Clarify what you’re doing here and what isn’t found. Each built JAR only contains the classes of its own project by default. It sounds like you’re saying everything is great until you publish a JAR, but none of its dependencies.
derby.jar is not in our artifactory but we access it from JAVA_HOME path.
1)When we execute a gradle build followed by test task locally, it succeeds (so derby.jar is in classpath here)
2)We also publish the jar and execute the tests in a different server than in which it was built. The tests are failing in this step with a ClassNotFoundException on derby classes.
What I understand now is that local file dependencies are not included in the pom.xml(correct me if I am wrong)
So in (2) above, derby.jar is not in classpath.
How can I solve this?
Is there a way to include derby path location in pom.xml(by referring to JAVA_HOME env variable).
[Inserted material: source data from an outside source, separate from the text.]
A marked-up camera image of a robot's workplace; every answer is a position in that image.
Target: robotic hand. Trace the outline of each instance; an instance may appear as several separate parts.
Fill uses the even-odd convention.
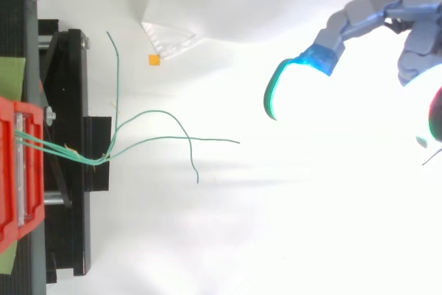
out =
[[[411,30],[398,60],[398,78],[403,86],[420,74],[442,64],[442,0],[353,0],[343,10],[334,13],[313,44],[293,59],[277,67],[265,91],[266,113],[272,119],[273,92],[283,70],[290,64],[308,65],[327,76],[333,73],[345,50],[344,42],[387,26],[396,33]],[[442,142],[442,90],[433,100],[430,130]]]

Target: black cable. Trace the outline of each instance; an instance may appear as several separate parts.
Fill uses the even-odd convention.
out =
[[[424,163],[422,164],[422,166],[424,166],[425,164],[427,164],[431,159],[433,159],[433,157],[436,157],[440,152],[442,152],[442,148],[440,148],[438,151],[436,151],[435,153],[433,153],[433,155],[432,155],[430,158],[428,158],[428,160],[427,160],[426,162],[424,162]]]

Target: black metal bracket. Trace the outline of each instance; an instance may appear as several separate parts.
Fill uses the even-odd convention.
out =
[[[46,127],[45,140],[52,139],[88,158],[100,158],[111,142],[111,118],[88,116],[86,36],[77,29],[59,32],[56,22],[39,20],[40,35],[52,36],[48,47],[40,48],[40,78],[47,103],[57,114],[53,125]],[[88,273],[89,195],[108,190],[109,164],[91,167],[46,154],[45,191],[58,190],[63,195],[63,183],[71,207],[46,206],[47,283],[57,282],[56,269],[73,268],[75,276]]]

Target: white backdrop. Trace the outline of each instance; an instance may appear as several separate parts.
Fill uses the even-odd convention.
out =
[[[49,294],[442,292],[442,188],[437,162],[419,166],[404,127],[396,78],[404,36],[380,29],[350,41],[334,73],[340,108],[283,124],[265,115],[265,86],[281,59],[311,43],[325,13],[264,44],[207,40],[150,67],[140,26],[147,1],[39,2],[41,17],[91,39],[89,113],[115,111],[109,30],[122,60],[121,121],[159,108],[191,135],[242,144],[195,143],[199,184],[186,142],[147,144],[114,161],[110,191],[91,198],[92,269],[60,273]],[[320,117],[327,121],[312,126]],[[148,116],[116,148],[169,134],[181,135],[173,121]]]

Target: metal rod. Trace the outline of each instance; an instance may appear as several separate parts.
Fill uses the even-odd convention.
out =
[[[44,193],[45,205],[64,205],[63,196],[59,191],[46,191]]]
[[[39,36],[39,50],[48,50],[52,36]]]

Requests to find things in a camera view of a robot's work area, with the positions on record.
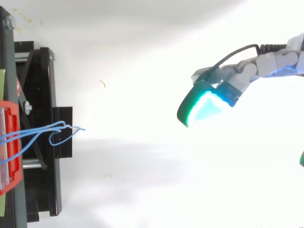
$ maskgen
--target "red clamp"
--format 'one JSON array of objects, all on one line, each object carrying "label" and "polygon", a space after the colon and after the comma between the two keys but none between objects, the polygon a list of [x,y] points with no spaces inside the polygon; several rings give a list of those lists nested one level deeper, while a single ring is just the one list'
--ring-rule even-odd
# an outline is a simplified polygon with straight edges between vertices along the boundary
[{"label": "red clamp", "polygon": [[[9,101],[0,101],[0,108],[4,108],[6,134],[19,131],[19,107],[18,104]],[[20,149],[20,139],[6,143],[7,157],[17,154]],[[22,180],[21,156],[8,162],[9,184],[0,189],[0,196],[14,188]]]}]

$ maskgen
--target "blue wire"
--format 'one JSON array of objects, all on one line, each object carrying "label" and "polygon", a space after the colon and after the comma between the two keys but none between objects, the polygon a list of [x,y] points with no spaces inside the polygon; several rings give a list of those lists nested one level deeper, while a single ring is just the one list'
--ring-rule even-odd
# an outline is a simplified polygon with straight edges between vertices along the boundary
[{"label": "blue wire", "polygon": [[61,141],[61,142],[58,142],[58,143],[56,143],[56,144],[53,144],[52,143],[52,141],[51,141],[51,139],[52,139],[52,136],[54,135],[54,134],[58,134],[59,132],[53,132],[50,136],[49,136],[49,138],[48,138],[48,141],[49,141],[49,144],[51,144],[52,146],[58,146],[58,145],[60,145],[60,144],[62,144],[62,143],[64,143],[64,142],[66,142],[67,140],[69,140],[70,138],[72,138],[78,131],[80,131],[81,129],[77,129],[73,134],[71,134],[68,138],[66,138],[65,140],[63,140],[63,141]]},{"label": "blue wire", "polygon": [[27,130],[12,132],[12,133],[9,133],[9,134],[6,134],[6,135],[1,136],[1,137],[0,137],[0,140],[5,139],[5,138],[8,138],[9,136],[16,135],[16,134],[22,134],[22,133],[28,133],[28,132],[32,132],[32,131],[38,131],[38,130],[47,129],[47,128],[56,126],[56,125],[58,125],[58,124],[63,124],[64,126],[66,126],[66,122],[64,122],[64,121],[58,121],[58,122],[56,122],[56,123],[53,123],[53,124],[50,124],[50,125],[47,125],[47,126],[44,126],[44,127],[38,127],[38,128],[32,128],[32,129],[27,129]]},{"label": "blue wire", "polygon": [[[24,133],[24,134],[21,134],[21,135],[17,135],[17,136],[15,136],[15,137],[13,137],[13,138],[9,138],[9,139],[7,139],[7,140],[4,140],[4,141],[0,142],[0,145],[3,145],[3,144],[5,144],[5,143],[9,143],[9,142],[11,142],[11,141],[13,141],[13,140],[15,140],[15,139],[19,139],[19,138],[23,138],[23,137],[25,137],[25,136],[29,136],[29,135],[31,135],[31,134],[44,133],[44,132],[50,132],[50,131],[56,131],[57,133],[60,133],[60,132],[61,132],[61,129],[66,129],[66,128],[71,128],[71,129],[76,128],[76,129],[78,129],[78,130],[85,131],[85,129],[83,129],[83,128],[81,128],[81,127],[70,126],[70,125],[65,124],[65,126],[62,126],[62,127],[53,127],[53,128],[47,128],[47,129],[44,129],[44,130],[30,131],[30,132],[28,132],[28,133]],[[6,134],[5,137],[12,136],[12,135],[16,135],[16,134],[15,134],[14,132],[12,132],[12,133]]]},{"label": "blue wire", "polygon": [[[63,124],[64,126],[59,126],[59,127],[53,127],[53,126],[56,126],[58,124]],[[61,141],[61,142],[58,142],[56,144],[53,144],[52,143],[52,136],[54,134],[58,134],[61,132],[61,129],[65,129],[65,128],[76,128],[77,130],[72,134],[70,135],[68,138],[66,138],[65,140]],[[39,128],[33,128],[33,129],[28,129],[28,130],[22,130],[22,131],[17,131],[17,132],[12,132],[12,133],[9,133],[9,134],[6,134],[2,137],[0,137],[0,140],[1,139],[5,139],[7,137],[10,137],[10,136],[13,136],[13,135],[16,135],[16,134],[19,134],[13,138],[9,138],[7,140],[4,140],[2,142],[0,142],[0,146],[5,144],[5,143],[8,143],[8,142],[11,142],[13,140],[16,140],[16,139],[20,139],[20,138],[23,138],[25,136],[29,136],[29,135],[32,135],[32,134],[36,134],[30,141],[29,143],[20,151],[18,152],[17,154],[15,154],[14,156],[8,158],[8,159],[5,159],[5,160],[2,160],[0,161],[0,164],[5,164],[7,162],[10,162],[12,160],[14,160],[15,158],[17,158],[18,156],[20,156],[22,153],[24,153],[32,144],[33,142],[44,132],[49,132],[49,131],[54,131],[53,133],[51,133],[50,137],[48,138],[48,141],[49,143],[52,145],[52,146],[57,146],[57,145],[60,145],[64,142],[66,142],[67,140],[69,140],[70,138],[72,138],[78,131],[85,131],[85,129],[81,128],[81,127],[77,127],[77,126],[70,126],[68,124],[66,124],[64,121],[58,121],[56,123],[53,123],[53,124],[50,124],[50,125],[47,125],[47,126],[44,126],[44,127],[39,127]]]},{"label": "blue wire", "polygon": [[16,153],[14,156],[12,156],[12,157],[10,157],[10,158],[8,158],[8,159],[5,159],[5,160],[0,161],[0,165],[1,165],[1,164],[5,164],[5,163],[7,163],[7,162],[10,162],[10,161],[14,160],[15,158],[19,157],[21,154],[23,154],[24,151],[26,151],[26,150],[33,144],[33,142],[38,138],[38,136],[39,136],[40,134],[42,134],[42,133],[36,134],[36,135],[32,138],[32,140],[29,141],[29,143],[28,143],[25,147],[23,147],[23,149],[22,149],[20,152]]}]

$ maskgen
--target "white background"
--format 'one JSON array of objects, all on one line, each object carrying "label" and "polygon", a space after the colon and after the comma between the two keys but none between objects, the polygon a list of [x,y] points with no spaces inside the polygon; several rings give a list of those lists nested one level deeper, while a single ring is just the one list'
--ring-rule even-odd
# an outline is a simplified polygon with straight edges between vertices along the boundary
[{"label": "white background", "polygon": [[28,226],[303,227],[304,79],[260,79],[199,130],[176,118],[195,70],[304,32],[301,4],[1,0],[16,41],[56,53],[57,105],[86,128],[60,161],[61,214]]}]

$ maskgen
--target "green led light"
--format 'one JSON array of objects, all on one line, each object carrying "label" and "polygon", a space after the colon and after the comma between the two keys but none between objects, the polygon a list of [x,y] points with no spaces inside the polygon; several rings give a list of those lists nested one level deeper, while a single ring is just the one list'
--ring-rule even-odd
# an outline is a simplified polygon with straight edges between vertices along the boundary
[{"label": "green led light", "polygon": [[300,165],[304,167],[304,152],[302,153],[302,156],[300,158]]},{"label": "green led light", "polygon": [[216,94],[211,91],[206,91],[197,100],[195,105],[189,112],[186,120],[186,125],[191,126],[198,121],[206,120],[212,116],[222,113],[224,110],[231,107],[227,102],[223,101]]}]

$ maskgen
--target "metal screw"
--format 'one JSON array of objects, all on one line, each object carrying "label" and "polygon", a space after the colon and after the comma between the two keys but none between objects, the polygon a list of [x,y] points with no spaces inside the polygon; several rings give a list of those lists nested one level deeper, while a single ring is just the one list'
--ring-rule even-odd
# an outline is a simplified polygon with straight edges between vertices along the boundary
[{"label": "metal screw", "polygon": [[49,54],[49,60],[51,60],[52,62],[54,62],[56,60],[56,55],[54,52]]},{"label": "metal screw", "polygon": [[16,20],[12,15],[8,15],[4,18],[3,25],[9,30],[13,30],[16,28]]},{"label": "metal screw", "polygon": [[32,111],[32,109],[33,109],[28,101],[24,102],[23,108],[24,108],[26,115],[29,115],[30,111]]}]
Or are there any other way to solve this?
@ddimitrov,
You mean add the folder containing derby.jar as a repository?
Rajesh, this time tried to read your posts carefully, so I can give you better answer, but I am utterly confused about what are you trying to do.
Your last post is hinting that you are building and the derby jar is there (how do you do this).
Then you run the tests in other place and the derby jar is not there (how do you do this, what is different than the first time)?
I.e. are you using Gradle both to build and run the tests? Is it the same repository you use? Do you use the Gradle test runner? Do you have any special options for the tests? If you run the tests when you build the jar do they find derby, or is it still missing? How did you declare the derby dependency (is it “compileOnly” by any chance)? Do you massage the configurations in your build file?
At this stage, the best thing you can do is provide an example project. Otherwise we are shooting in the dark.